• [Exercise details] Nothing but the data itself, reproduced exactly, is the expected answer.

• [Data extract]
+ + +

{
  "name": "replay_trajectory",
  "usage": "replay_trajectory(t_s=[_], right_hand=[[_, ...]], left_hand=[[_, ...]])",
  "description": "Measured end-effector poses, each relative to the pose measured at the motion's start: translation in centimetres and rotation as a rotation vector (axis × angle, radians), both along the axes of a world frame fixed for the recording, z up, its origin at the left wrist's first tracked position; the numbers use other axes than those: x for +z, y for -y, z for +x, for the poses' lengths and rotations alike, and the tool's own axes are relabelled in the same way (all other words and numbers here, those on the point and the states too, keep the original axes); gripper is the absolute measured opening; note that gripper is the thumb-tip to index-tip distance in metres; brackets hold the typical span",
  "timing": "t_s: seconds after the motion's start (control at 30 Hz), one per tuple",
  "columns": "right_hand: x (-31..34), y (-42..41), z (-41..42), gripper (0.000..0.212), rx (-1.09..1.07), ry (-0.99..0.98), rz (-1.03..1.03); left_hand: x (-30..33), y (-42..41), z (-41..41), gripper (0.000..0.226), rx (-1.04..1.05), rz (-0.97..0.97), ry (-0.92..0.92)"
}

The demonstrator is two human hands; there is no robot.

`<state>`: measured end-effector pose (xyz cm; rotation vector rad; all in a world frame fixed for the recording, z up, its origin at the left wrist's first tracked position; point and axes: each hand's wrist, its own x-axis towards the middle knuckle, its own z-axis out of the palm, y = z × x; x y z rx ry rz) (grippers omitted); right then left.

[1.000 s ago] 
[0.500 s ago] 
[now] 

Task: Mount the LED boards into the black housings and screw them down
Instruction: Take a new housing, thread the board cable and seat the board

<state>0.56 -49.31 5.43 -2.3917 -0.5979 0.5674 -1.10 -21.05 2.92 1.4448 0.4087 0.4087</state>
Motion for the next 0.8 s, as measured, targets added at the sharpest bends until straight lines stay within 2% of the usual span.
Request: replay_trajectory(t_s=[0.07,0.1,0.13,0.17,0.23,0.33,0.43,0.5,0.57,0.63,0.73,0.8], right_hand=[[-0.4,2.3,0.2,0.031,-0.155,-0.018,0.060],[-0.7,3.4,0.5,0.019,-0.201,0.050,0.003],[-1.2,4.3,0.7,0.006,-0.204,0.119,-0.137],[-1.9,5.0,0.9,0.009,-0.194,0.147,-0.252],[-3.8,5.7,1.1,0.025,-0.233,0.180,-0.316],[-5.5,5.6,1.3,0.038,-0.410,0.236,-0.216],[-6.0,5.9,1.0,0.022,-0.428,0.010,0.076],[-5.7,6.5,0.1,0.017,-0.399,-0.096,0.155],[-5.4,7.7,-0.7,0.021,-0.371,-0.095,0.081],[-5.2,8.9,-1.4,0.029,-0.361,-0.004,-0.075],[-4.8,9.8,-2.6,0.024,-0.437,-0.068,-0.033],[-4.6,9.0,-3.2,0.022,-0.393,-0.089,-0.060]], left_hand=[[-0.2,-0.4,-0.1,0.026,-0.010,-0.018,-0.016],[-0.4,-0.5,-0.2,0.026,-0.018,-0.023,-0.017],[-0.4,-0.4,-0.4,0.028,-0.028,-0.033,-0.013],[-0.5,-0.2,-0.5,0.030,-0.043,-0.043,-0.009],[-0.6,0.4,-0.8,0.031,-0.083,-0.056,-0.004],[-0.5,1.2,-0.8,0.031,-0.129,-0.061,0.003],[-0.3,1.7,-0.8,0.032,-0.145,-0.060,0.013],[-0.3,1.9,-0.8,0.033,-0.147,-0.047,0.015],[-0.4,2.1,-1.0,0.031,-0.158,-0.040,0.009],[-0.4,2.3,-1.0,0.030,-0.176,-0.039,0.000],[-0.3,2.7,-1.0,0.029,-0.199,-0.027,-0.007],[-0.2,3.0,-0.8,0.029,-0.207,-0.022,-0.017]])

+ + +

• [Solution to the exercise]
{
  "name": "replay_trajectory",
  "usage": "replay_trajectory(t_s=[_], right_hand=[[_, ...]], left_hand=[[_, ...]])",
  "description": "Measured end-effector poses, each relative to the pose measured at the motion's start: translation in centimetres and rotation as a rotation vector (axis × angle, radians), both along the axes of a world frame fixed for the recording, z up, its origin at the left wrist's first tracked position; the numbers use other axes than those: x for +z, y for -y, z for +x, for the poses' lengths and rotations alike, and the tool's own axes are relabelled in the same way (all other words and numbers here, those on the point and the states too, keep the original axes); gripper is the absolute measured opening; note that gripper is the thumb-tip to index-tip distance in metres; brackets hold the typical span",
  "timing": "t_s: seconds after the motion's start (control at 30 Hz), one per tuple",
  "columns": "right_hand: x (-31..34), y (-42..41), z (-41..42), gripper (0.000..0.212), rx (-1.09..1.07), ry (-0.99..0.98), rz (-1.03..1.03); left_hand: x (-30..33), y (-42..41), z (-41..41), gripper (0.000..0.226), rx (-1.04..1.05), rz (-0.97..0.97), ry (-0.92..0.92)"
}

The demonstrator is two human hands; there is no robot.

`<state>`: measured end-effector pose (xyz cm; rotation vector rad; all in a world frame fixed for the recording, z up, its origin at the left wrist's first tracked position; point and axes: each hand's wrist, its own x-axis towards the middle knuckle, its own z-axis out of the palm, y = z × x; x y z rx ry rz) (grippers omitted); right then left.

[1.000 s ago] 
[0.500 s ago] 
[now] 

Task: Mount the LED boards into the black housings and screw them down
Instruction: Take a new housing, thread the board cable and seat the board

<state>0.56 -49.31 5.43 -2.3917 -0.5979 0.5674 -1.10 -21.05 2.92 1.4448 0.4087 0.4087</state>
Motion for the next 0.8 s, as measured, targets added at the sharpest bends until straight lines stay within 2% of the usual span.
Request: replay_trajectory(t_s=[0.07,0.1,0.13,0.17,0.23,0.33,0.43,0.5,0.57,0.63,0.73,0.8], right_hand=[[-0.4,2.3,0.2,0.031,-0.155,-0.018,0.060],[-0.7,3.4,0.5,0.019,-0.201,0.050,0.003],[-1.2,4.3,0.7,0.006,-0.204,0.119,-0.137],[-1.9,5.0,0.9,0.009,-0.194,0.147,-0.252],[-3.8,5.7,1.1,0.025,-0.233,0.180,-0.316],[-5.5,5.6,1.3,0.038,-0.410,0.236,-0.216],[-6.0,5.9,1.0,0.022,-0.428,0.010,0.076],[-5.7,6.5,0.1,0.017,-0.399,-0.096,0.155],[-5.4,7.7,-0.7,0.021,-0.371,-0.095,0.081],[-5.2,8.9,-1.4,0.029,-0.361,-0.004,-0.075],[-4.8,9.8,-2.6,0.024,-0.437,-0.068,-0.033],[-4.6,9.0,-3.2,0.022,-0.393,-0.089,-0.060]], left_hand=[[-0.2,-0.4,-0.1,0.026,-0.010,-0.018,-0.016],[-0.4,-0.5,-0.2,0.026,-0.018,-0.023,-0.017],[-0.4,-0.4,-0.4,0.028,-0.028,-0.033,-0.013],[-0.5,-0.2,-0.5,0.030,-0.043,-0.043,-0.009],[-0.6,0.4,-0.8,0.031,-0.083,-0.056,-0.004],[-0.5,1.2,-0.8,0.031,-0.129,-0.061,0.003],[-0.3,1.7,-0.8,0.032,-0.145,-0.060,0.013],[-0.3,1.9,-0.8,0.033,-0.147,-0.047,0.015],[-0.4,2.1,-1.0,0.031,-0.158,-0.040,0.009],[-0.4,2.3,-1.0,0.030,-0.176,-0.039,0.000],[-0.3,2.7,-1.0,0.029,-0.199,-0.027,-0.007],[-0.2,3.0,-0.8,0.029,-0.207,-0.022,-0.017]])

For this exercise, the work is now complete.